#### Collected data
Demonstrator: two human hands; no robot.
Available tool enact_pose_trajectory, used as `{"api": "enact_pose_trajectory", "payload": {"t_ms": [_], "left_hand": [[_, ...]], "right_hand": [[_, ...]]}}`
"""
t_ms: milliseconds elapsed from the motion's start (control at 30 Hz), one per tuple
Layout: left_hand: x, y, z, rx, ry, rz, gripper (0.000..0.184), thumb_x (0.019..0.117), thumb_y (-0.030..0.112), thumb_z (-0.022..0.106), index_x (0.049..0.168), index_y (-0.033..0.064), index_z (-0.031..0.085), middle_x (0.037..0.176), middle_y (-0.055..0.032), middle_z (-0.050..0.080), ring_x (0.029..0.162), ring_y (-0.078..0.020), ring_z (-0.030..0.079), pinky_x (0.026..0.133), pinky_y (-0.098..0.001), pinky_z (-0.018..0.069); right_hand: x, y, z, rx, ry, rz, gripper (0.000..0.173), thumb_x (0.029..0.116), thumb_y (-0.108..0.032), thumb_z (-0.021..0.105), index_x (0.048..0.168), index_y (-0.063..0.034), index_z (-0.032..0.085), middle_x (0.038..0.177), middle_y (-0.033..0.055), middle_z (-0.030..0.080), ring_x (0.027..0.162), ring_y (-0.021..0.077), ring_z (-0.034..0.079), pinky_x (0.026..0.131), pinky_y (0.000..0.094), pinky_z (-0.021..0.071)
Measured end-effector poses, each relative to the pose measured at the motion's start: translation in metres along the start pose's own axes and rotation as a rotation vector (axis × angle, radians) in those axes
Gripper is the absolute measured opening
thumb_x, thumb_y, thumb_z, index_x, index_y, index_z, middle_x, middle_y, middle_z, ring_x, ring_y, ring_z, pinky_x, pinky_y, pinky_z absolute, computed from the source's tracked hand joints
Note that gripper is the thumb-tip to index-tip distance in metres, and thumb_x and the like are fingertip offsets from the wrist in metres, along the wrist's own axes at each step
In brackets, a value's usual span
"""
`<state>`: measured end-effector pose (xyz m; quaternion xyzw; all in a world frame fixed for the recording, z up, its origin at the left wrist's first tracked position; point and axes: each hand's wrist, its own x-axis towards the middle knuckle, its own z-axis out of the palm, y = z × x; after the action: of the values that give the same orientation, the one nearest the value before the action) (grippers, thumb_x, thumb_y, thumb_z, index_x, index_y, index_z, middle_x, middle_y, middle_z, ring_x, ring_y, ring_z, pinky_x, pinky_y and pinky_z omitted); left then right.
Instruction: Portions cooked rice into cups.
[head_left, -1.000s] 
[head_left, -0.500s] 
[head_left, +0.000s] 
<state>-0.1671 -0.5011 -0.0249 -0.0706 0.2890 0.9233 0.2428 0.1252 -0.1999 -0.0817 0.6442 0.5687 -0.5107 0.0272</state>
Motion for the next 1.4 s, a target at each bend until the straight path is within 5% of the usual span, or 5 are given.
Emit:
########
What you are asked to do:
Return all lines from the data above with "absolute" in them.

Task solution:
Gripper is the absolute measured opening
thumb_x, thumb_y, thumb_z, index_x, index_y, index_z, middle_x, middle_y, middle_z, ring_x, ring_y, ring_z, pinky_x, pinky_y, pinky_z absolute, computed from the source's tracked hand joints

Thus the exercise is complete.